Problem to work on:
Retype, exactly as they appear below, the lines between the line holding "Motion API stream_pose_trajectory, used" and the line holding "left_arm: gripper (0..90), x", both ends included.
:: Data shown
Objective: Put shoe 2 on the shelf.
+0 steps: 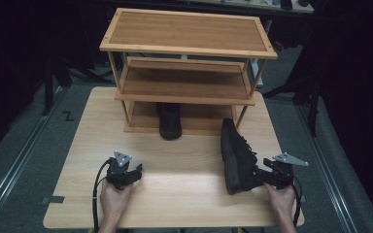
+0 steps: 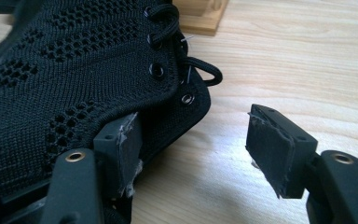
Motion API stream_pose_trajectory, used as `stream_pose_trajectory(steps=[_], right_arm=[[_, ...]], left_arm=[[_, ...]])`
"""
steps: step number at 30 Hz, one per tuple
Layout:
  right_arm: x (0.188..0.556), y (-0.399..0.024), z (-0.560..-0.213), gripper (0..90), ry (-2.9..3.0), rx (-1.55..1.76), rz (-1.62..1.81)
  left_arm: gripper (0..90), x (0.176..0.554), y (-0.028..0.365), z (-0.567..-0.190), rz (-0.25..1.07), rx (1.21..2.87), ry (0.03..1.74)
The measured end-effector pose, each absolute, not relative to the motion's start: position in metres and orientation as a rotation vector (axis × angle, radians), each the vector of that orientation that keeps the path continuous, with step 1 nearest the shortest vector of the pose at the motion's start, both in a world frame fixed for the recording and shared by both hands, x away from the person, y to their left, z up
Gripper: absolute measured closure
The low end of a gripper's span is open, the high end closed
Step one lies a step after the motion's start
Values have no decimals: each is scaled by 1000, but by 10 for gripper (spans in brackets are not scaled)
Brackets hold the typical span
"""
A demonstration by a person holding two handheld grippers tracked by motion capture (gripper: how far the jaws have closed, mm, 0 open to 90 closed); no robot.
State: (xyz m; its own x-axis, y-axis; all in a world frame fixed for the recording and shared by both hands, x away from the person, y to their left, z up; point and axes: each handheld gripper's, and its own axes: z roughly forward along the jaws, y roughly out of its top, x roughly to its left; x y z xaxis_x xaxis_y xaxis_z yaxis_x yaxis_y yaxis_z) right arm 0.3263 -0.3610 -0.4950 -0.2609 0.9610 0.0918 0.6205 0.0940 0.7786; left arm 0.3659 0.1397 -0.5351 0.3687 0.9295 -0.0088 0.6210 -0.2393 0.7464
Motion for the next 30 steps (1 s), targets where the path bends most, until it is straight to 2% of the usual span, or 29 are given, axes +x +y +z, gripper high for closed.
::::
Answer box:
Motion API stream_pose_trajectory, used as `stream_pose_trajectory(steps=[_], right_arm=[[_, ...]], left_arm=[[_, ...]])`
"""
steps: step number at 30 Hz, one per tuple
Layout:
  right_arm: x (0.188..0.556), y (-0.399..0.024), z (-0.560..-0.213), gripper (0..90), ry (-2.9..3.0), rx (-1.55..1.76), rz (-1.62..1.81)
  left_arm: gripper (0..90), x (0.176..0.554), y (-0.028..0.365), z (-0.567..-0.190), rz (-0.25..1.07), rx (1.21..2.87), ry (0.03..1.74)

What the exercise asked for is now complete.